Soon after, security agents cornered Thomas in the parking lot of his workplace. “The security agents told me that they had proof that I was collaborating with the rebellion,” he says. “They told me: 'you deserve death, the punishment of those who commit treason against this country. You will be arrested, tried in a military tribunal and sentenced to death.”
Then, the security agents told Thomas: “we will let you go, but on one condition: you will report monthly on government opponents. If you do not fully cooperate, you will be executed.” At that point, Thomas realized that he was in the gravest danger, because he understood immediately that the security police would use him first, then get rid of him anyway. “I saw myself as already dead. I was very, very scared.”
He pretended to cooperate with the police, but quickly arranged to leave the country. He obtained a six-month visa to the United States, and with the help of a $400 bribe to airport customs officers, he boarded a U.S.-bound plane. He could not bring his wife and children with him, so they had to go into hiding.

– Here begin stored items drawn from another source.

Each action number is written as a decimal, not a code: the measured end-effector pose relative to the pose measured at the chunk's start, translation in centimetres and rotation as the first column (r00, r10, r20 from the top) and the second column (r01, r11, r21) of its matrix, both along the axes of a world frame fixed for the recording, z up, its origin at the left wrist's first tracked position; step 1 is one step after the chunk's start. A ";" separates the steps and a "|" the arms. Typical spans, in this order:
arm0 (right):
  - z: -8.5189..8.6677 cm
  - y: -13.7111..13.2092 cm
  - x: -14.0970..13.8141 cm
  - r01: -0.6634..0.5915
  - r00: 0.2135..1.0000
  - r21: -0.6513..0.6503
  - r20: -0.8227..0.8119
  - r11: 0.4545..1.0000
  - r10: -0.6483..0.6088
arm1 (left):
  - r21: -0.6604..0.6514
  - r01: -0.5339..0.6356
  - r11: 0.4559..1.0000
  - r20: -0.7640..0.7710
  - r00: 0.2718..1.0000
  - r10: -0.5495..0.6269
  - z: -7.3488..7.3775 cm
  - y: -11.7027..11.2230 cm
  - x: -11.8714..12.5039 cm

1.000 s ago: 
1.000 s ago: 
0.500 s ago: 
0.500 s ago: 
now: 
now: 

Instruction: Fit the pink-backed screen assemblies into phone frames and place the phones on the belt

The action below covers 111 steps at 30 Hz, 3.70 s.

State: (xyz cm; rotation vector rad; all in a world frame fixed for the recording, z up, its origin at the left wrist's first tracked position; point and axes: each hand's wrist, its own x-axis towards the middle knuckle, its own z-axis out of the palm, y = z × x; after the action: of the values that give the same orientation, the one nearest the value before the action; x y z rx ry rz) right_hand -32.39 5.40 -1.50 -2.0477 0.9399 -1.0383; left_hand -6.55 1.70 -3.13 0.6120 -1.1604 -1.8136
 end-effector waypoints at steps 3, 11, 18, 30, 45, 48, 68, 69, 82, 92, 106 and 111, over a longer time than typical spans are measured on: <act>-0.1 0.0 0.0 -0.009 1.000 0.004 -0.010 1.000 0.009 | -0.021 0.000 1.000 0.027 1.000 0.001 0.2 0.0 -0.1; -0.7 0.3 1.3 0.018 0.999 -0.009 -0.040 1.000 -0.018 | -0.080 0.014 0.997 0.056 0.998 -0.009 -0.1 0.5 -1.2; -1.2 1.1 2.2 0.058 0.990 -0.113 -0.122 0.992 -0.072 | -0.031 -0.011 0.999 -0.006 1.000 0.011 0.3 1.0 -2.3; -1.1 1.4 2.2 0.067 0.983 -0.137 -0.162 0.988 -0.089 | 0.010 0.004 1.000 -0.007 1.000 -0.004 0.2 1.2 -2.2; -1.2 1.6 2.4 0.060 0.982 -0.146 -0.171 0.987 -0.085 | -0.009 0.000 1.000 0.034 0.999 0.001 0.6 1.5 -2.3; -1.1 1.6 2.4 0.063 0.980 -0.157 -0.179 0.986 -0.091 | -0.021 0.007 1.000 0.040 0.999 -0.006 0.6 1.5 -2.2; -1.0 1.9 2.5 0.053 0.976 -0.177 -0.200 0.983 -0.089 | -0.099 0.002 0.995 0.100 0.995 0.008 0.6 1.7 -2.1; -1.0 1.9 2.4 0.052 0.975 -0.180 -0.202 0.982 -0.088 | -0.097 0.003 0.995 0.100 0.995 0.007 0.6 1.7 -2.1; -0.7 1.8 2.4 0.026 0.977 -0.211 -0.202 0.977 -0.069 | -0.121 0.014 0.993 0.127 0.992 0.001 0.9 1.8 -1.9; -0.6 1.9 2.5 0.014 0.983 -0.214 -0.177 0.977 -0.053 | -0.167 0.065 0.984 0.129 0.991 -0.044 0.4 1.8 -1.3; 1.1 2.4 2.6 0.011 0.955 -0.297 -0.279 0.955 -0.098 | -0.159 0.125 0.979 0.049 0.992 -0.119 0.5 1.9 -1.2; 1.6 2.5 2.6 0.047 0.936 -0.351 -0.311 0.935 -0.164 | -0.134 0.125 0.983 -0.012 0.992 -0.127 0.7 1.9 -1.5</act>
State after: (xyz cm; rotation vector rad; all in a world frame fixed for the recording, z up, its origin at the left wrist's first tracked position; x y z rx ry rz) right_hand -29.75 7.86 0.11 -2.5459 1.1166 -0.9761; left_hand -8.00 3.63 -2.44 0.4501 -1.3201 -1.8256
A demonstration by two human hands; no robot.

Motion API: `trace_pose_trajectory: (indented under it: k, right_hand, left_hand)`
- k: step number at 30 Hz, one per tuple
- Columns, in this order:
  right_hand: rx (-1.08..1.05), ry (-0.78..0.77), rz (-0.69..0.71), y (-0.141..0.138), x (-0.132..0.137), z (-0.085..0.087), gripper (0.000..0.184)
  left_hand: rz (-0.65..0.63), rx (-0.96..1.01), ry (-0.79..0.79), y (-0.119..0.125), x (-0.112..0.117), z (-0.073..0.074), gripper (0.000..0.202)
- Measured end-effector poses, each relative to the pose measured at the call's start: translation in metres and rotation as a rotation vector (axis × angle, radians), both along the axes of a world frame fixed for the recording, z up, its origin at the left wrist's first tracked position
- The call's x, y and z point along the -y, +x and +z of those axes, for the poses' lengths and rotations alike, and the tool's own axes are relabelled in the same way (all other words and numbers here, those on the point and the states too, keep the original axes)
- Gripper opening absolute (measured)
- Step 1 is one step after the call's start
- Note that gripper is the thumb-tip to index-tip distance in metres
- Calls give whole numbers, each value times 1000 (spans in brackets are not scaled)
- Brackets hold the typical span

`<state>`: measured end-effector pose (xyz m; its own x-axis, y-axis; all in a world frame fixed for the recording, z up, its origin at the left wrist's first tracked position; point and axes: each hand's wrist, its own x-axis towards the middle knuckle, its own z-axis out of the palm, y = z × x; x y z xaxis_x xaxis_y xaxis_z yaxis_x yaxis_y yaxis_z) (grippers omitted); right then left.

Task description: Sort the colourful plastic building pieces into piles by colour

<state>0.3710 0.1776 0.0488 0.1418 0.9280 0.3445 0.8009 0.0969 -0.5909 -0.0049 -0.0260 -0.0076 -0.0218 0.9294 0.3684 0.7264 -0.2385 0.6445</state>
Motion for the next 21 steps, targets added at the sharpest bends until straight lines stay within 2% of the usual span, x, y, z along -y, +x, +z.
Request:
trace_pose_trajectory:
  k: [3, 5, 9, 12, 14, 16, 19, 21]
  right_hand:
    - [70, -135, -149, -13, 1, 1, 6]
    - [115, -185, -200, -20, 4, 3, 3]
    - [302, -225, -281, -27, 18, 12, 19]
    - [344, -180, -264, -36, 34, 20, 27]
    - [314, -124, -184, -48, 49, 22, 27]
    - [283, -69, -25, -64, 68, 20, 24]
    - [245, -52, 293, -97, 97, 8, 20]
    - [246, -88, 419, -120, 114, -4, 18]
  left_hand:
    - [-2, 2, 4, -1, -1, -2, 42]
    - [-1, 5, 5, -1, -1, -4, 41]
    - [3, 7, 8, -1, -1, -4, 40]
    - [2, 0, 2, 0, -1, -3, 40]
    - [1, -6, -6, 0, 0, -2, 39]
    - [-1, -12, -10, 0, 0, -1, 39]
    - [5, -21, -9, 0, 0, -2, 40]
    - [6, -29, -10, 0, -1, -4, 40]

“I am but one victim among many others,” Thomas reflects now. “I was lucky, because of money and good contacts that I made, to have had the means to escape. There are many others who did not have the opportunity I had.”
“He came with a passport, lots of documents," says Nicolas Seckel, the pro bono attorney provided to Thomas through Catholic Charities Legal Services. “We were very confident that it was going to go well. He understood what sort of evidence he needed, and he knew how to tell his story.”
The asylum case, Nicolas says, was a particularly easy one. An examination by Physicians for Human Rights Asylum Network physician James Cobey, an orthopedist, confirmed that Thomas had sustained injuries consistent with the abuse he described at the hands of government agents. Even today, the pain in Thomas's left shoulder persists; it still keeps him up at night, and doctors have told him it is doubtful he will ever regain full range of motion.
Although his legal road to asylum was relatively easy, Thomas’s first months in the U.S. were most difficult. The day after he left his country for the U.S., his wife and children fled the capital city. For more than a year, Thomas did not know their whereabouts, did not know even whether they were still alive.
“It was not good at all for me. It was terrible not to have news,” he says. Finally, a friend called to tell him they were alive and well, having successfully fled to another country. "I don’t know how to describe how very, very happy I was to talk to them on the phone," he recalls.
Now Thomas is planning to enroll in a vocational program at a U.S. university, and he awaits his family’s arrival. He looks forward to earning the American equivalent of his degree, doing useful work in his adopted home, and providing for his reunited family.